= Directions for this task =
Print the data in full, exactly as it reads.
::: Dataset section
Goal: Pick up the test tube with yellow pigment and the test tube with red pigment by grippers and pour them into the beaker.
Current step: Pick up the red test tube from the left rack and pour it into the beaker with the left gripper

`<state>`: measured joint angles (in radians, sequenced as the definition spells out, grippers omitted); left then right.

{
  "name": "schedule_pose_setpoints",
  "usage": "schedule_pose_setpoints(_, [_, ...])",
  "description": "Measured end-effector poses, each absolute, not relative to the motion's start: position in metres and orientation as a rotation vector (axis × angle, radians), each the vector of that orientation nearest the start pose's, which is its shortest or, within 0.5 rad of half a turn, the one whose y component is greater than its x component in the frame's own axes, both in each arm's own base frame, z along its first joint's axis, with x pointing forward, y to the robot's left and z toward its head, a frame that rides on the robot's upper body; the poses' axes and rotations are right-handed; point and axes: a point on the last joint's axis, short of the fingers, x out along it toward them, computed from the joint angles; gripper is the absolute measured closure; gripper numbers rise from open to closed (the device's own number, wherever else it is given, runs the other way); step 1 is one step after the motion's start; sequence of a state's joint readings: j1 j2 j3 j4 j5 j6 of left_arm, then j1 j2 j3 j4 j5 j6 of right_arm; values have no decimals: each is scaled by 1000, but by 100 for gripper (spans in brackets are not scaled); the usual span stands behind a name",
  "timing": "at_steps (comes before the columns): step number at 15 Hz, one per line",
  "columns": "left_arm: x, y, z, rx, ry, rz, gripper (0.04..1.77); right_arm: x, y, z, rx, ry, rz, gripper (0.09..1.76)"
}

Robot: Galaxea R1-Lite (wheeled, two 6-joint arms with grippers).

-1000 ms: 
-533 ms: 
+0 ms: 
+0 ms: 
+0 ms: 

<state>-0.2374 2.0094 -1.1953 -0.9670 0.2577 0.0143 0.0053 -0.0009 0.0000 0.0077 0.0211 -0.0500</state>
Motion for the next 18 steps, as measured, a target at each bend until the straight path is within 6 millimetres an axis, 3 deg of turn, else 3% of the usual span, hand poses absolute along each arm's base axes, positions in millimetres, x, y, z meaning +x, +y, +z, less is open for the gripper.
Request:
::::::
= Exercise response =
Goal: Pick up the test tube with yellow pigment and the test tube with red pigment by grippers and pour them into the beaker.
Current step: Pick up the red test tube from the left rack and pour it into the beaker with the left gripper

`<state>`: measured joint angles (in radians, sequenced as the definition spells out, grippers omitted); left then right.

{
  "name": "schedule_pose_setpoints",
  "usage": "schedule_pose_setpoints(_, [_, ...])",
  "description": "Measured end-effector poses, each absolute, not relative to the motion's start: position in metres and orientation as a rotation vector (axis × angle, radians), each the vector of that orientation nearest the start pose's, which is its shortest or, within 0.5 rad of half a turn, the one whose y component is greater than its x component in the frame's own axes, both in each arm's own base frame, z along its first joint's axis, with x pointing forward, y to the robot's left and z toward its head, a frame that rides on the robot's upper body; the poses' axes and rotations are right-handed; point and axes: a point on the last joint's axis, short of the fingers, x out along it toward them, computed from the joint angles; gripper is the absolute measured closure; gripper numbers rise from open to closed (the device's own number, wherever else it is given, runs the other way); step 1 is one step after the motion's start; sequence of a state's joint readings: j1 j2 j3 j4 j5 j6 of left_arm, then j1 j2 j3 j4 j5 j6 of right_arm; values have no decimals: each is scaled by 1000, but by 100 for gripper (spans in brackets are not scaled); the usual span stands behind a name",
  "timing": "at_steps (comes before the columns): step number at 15 Hz, one per line",
  "columns": "left_arm: x, y, z, rx, ry, rz, gripper (0.04..1.77); right_arm: x, y, z, rx, ry, rz, gripper (0.09..1.76)"
}

Robot: Galaxea R1-Lite (wheeled, two 6-joint arms with grippers).

-1000 ms: 
-533 ms: 
+0 ms: 
+0 ms: 
+0 ms: 

<state>-0.2374 2.0094 -1.1953 -0.9670 0.2577 0.0143 0.0053 -0.0009 0.0000 0.0077 0.0211 -0.0500</state>
Motion for the next 18 steps, as measured, a target at each bend until the straight path is within 6 millimetres an axis, 3 deg of turn, else 3% of the usual span, hand poses absolute along each arm's base axes, positions in millimetres, x, y, z meaning +x, +y, +z, less is open for the gripper.
Request:

The exercise has been completed.